4. Feature Engineering

Script: scripts/train_model.py (feature extraction happens at training time)

Both models share a common feature base. The NER model adds extra features on top.

Common Features (both models)

Three feature groups are concatenated into a sparse matrix:

4.1 TF-IDF Text Features

  • TfidfVectorizer on the text column
  • max_features=500, ngram_range=(1, 2), English stop words removed
  • Captures which words and bigrams appear in each text
  • Produces a 500-dimensional sparse vector per sample

4.2 One-Hot Label Features

  • One-hot encoded candidate label (fitted fresh during training)
  • For the candidate model: encodes candidate_label (user-assigned)
  • For the NER model: encodes ner_candidate_label (NER-extracted canonical name)
  • Dimensionality equals the number of unique labels in training data

4.3 Handcrafted Similarity Features

Five numeric features measuring how well the candidate label matches the text:

Feature Description
token_overlap Fraction of label tokens found in the text tokens (word-level Jaccard numerator)
bigram_sim Character bigram Jaccard similarity between label and text
text_len Character length of the text
label_len Character length of the candidate label
len_ratio label_len / text_len

4.4 NER-Specific Features (NER Model only)

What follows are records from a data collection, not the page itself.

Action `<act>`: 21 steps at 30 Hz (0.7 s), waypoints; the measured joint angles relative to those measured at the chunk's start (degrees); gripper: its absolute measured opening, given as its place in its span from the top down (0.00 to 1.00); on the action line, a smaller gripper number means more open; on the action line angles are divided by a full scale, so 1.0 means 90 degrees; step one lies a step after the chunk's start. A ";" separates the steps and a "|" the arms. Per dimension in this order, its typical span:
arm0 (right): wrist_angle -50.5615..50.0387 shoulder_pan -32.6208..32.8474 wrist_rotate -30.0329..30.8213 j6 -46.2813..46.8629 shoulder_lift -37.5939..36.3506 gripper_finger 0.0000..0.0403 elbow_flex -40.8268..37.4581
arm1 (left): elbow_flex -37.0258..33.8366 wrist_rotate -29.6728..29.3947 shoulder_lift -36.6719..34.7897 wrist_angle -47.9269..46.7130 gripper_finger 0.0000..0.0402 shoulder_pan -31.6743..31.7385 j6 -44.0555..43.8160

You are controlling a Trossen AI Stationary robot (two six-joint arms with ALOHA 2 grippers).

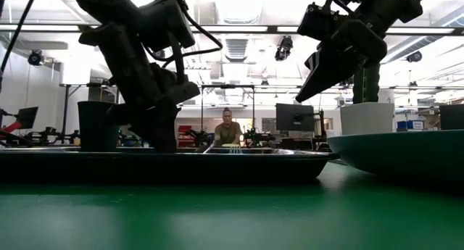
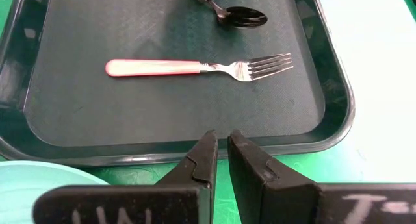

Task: Pick and place plate/cup/fork/spoon on tray
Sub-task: Put the blue spoon on the black serving tray

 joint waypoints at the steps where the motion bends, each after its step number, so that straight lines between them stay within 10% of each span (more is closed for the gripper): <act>1: 0.0000 0.0000 0.0000 0.0000 0.0000 0.93 0.0000 | 0.0000 0.0000 0.0000 0.0000 0.95 0.0000 0.0011; 11: -0.0007 0.0000 0.0000 0.0000 0.0000 0.93 0.0000 | 0.0031 0.1157 -0.0513 -0.0045 0.95 0.0000 0.1429; 21: -0.0005 0.0000 0.0000 0.0000 0.0000 0.93 0.0002 | -0.0096 0.1593 -0.0798 -0.2288 0.96 -0.0282 0.3169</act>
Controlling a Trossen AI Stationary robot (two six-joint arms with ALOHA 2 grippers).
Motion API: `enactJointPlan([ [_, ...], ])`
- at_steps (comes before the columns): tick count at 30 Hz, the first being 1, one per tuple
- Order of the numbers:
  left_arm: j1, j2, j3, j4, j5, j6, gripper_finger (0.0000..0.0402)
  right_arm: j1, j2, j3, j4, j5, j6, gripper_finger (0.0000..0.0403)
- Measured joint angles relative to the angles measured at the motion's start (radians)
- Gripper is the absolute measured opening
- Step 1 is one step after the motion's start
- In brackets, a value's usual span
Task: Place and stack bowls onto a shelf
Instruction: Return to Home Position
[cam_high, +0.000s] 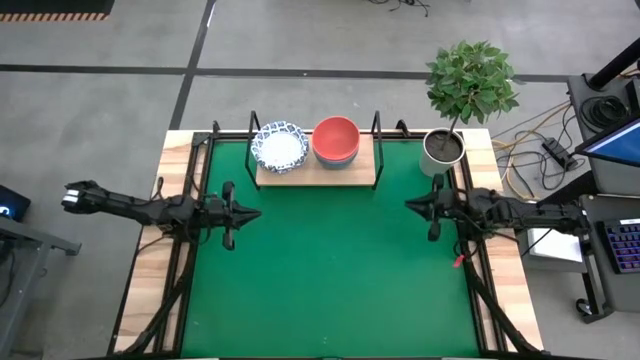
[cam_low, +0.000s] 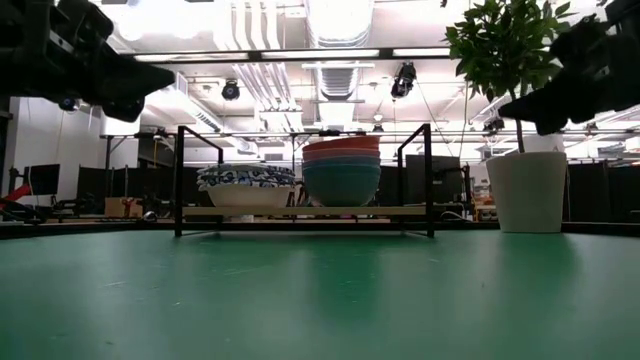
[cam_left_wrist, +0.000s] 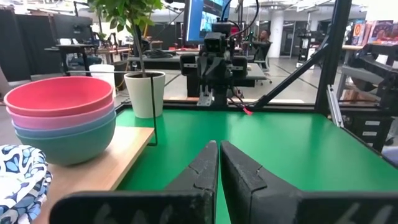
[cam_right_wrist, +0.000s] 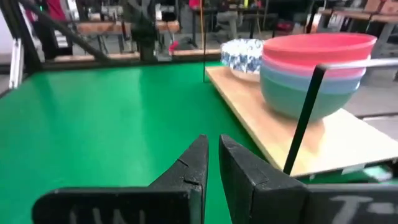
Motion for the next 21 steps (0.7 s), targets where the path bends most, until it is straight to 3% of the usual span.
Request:
enactJointPlan([
  [3, 0.0, 0.012, 0.0, 0.0, 0.0, 0.0, 0.0, 0.0, 0.004, 0.0, -0.004, -0.001, 0.056, 0.0029],
  [5, 0.0, 0.018, 0.0, 0.0, 0.0, 0.0, 0.0, 0.001, 0.0, -0.007, 0.014, 0.008, 0.177, 0.0029],
  [7, 0.0, 0.026, 0.0, 0.001, 0.0, 0.0, 0.0, 0.016, -0.036, -0.053, 0.076, 0.086, 0.204, 0.0029],
  [9, 0.0, 0.032, 0.0, 0.0, 0.0, 0.0, 0.0, 0.026, -0.065, -0.099, 0.215, 0.111, 0.164, 0.0029],
  [12, 0.0, 0.043, 0.0, 0.0, 0.001, 0.0, 0.0, 0.045, -0.129, -0.096, 0.208, 0.103, 0.099, 0.0029],
  [21, 0.0, 0.079, -0.001, 0.001, 0.002, 0.0, 0.0, 0.036, -0.129, -0.096, 0.2, 0.087, -0.241, 0.0029],
])
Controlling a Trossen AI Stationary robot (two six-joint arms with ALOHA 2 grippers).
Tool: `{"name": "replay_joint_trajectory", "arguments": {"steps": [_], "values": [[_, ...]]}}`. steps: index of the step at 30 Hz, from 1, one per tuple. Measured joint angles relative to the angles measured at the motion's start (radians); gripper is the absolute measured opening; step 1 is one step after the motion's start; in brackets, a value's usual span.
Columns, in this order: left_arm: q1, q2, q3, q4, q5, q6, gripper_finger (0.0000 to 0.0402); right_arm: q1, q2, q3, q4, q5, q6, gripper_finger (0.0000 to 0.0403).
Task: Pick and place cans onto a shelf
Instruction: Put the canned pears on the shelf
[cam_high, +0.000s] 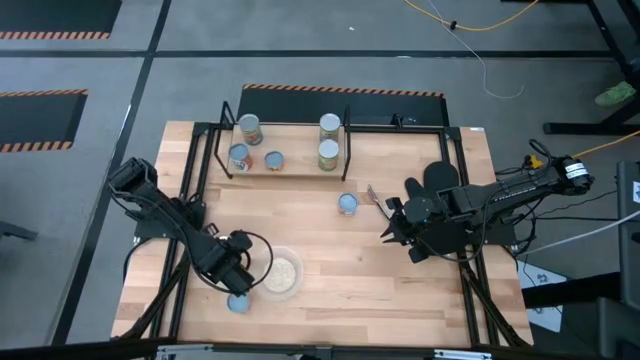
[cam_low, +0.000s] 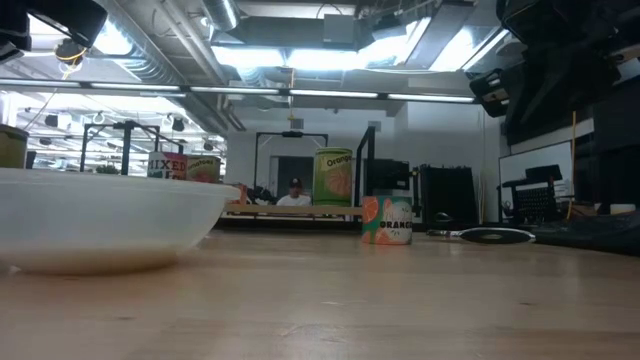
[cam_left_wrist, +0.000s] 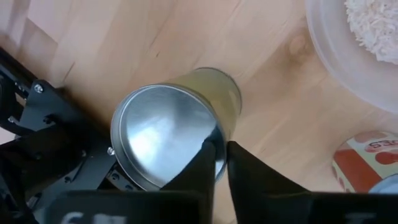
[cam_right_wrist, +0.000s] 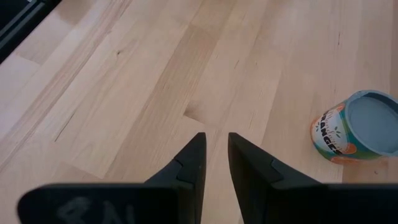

When training on ner_candidate_label, the model adds four extra feature groups:

Feature Type Description
ner_match_type One-hot (5 cols) How the entity was matched: canonical, short_form, iata_code, fuzzy, none
ner_label_source One-hot (3 cols) Which system matched: spacy, rapidfuzz, or empty
ner_confidence Numeric (1 col) Match confidence score (0-100)
ner_label_agrees Numeric (1 col) Agreement between candidate_label and ner_candidate_label (0.0/0.5/1.0)

4.5 Combined Feature Matrix

All groups are horizontally stacked via scipy.sparse.hstack:

Candidate Model:

X = [TF-IDF (500) | One-Hot Label | Handcrafted (5)]

NER Model:

X = [TF-IDF (500) | One-Hot Label | Handcrafted (5) | Match Type (5) | Label Source (3) | Confidence (1) | Agreement (1)]

5. Model Training & Evaluation

Script: scripts/train_model.py

5.1 Train/Test Split

  • 80/20 split with stratify=y to preserve class balance
  • random_state=42 for reproducibility
  • Train: 24,000 samples, Test: 6,000 samples

5.2 Two Models

Candidate model (--model candidate): Uses candidate_label as the feature, predicts label_quality (3-class: correct/partial/incorrect). Target: does the pre-assigned label match the text?

NER model (--model ner): Uses ner_candidate_label as the feature, predicts ner_label_quality (2-class: correct/incorrect). Target: does the NER-extracted label match the true airline? No partial class because NER always resolves to canonical names.

Both use Logistic Regression:

Parameter Value Rationale
C 1.0 Default regularization strength (L2)
max_iter 5000 Sufficient for convergence on this feature set
solver lbfgs Default; handles multinomial well

Use --compare to train both and generate a side-by-side comparison report.

5.3 Metrics

Classification report: Per-class precision, recall, F1-score.

Confusion matrix: 3x3 matrix showing predictions vs true labels.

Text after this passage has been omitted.